Stockfish 14.1 regression

carldaman · Post by **carldaman** » Sun Nov 07, 2021 10:08 pm

I know this possibility has been brought up since the release of SF14.1, but with CCRL and CEGT results out, it's now looking more like a certainty. It's not too surprising, either, given the odd buggy behavior where SF struggles to win while a queen up(!) and I wonder how much of this disappointing regression comes from that flaw alone.

Still, one also has to wonder about the testing procedures that the SF framework is using. It all seems to be geared towards quantity (of games) rather than quality, or else something like this wouldn't have been released so quickly.

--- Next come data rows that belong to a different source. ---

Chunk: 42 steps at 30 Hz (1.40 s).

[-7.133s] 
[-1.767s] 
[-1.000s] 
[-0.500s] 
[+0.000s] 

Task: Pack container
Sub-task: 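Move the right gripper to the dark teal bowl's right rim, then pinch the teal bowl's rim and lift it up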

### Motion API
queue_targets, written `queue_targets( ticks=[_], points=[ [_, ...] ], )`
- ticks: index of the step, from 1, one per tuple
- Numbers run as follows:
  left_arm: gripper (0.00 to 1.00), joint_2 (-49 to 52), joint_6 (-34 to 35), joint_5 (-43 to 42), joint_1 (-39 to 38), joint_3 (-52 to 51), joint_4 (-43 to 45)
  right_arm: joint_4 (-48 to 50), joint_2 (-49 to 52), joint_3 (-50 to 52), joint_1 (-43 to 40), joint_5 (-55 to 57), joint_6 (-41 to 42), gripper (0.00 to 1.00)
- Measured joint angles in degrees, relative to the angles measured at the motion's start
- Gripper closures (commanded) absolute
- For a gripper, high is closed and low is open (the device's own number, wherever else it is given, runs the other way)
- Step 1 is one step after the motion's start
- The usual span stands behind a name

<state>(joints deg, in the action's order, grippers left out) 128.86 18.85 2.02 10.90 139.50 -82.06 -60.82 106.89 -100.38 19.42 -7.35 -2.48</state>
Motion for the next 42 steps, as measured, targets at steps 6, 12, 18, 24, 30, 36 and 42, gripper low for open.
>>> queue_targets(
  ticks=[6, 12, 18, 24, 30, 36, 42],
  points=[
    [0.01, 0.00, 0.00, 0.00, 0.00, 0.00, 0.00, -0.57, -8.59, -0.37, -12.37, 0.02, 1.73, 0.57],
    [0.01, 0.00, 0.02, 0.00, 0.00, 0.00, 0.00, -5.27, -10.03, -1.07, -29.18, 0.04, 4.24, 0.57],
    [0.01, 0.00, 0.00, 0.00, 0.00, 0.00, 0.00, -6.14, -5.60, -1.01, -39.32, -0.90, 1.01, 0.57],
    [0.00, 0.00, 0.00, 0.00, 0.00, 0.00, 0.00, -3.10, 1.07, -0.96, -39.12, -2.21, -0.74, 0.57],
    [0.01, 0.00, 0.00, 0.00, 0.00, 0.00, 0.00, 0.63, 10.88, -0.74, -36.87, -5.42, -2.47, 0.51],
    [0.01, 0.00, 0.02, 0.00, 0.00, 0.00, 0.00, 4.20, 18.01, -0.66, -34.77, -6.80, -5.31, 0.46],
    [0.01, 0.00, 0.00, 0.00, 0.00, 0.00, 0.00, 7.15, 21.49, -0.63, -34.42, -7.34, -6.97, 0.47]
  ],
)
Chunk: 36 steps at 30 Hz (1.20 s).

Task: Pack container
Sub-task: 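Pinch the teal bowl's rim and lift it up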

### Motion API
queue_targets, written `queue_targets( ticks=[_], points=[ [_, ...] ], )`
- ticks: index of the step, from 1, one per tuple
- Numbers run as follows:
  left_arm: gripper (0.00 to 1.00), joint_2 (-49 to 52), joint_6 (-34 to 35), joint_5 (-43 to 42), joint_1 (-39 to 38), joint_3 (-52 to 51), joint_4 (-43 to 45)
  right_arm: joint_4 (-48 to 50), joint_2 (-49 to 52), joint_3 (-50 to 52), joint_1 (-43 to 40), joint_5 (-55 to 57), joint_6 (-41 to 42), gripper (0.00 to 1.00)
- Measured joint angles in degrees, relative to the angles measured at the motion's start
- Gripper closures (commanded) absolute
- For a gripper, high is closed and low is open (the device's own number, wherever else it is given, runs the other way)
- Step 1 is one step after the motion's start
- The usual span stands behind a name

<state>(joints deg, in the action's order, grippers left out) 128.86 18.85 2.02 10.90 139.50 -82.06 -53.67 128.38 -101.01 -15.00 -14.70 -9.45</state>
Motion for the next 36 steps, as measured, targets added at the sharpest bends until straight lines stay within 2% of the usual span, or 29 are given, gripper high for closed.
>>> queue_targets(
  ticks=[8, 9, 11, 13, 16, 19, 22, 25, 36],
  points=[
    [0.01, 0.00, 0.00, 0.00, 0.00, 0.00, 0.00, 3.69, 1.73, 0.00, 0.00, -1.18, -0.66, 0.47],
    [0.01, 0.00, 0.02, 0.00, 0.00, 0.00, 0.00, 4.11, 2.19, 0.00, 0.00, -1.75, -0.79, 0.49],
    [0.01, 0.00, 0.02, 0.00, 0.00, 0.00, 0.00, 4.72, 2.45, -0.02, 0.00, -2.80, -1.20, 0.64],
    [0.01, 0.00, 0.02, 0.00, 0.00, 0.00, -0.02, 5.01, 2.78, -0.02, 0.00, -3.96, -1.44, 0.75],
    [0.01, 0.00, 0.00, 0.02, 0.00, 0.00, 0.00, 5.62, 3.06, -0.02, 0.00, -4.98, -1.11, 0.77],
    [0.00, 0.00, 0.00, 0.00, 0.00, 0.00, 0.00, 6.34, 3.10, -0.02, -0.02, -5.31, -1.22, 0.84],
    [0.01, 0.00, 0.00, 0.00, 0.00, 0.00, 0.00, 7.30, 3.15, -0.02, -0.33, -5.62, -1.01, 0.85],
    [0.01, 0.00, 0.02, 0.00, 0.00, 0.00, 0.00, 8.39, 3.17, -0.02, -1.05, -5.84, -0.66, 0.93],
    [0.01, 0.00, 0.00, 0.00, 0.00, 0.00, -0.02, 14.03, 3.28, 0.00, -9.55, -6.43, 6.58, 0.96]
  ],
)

If I were the Komodo developers, I would be all smiles.

It seems that commercial engines aren't dead after all!

connor_mcmonigle · Post by **connor_mcmonigle** » Sun Nov 07, 2021 10:34 pm

You seem to have misinterpreted CCRL's results. After 697 SF 14.1 games, CCRL Blitz has SF 14.1 at 3684 elo (while SF 14 is at 3656 Elo on the CCRL Blitz list). Even with 697 games, the CI remains too wide to really say anything with confidence, though it does seem likely SF 14.1 is a fair bit stronger. CCRL 40/15 places SF 14.1 at 3503 Elo after only 330 games and SF 14 at 3505 Elo. Suggesting a -2 Elo regression when the 95% CI is at +/-30 is ridiculous.

Please try to do more research prior to posting misinformation.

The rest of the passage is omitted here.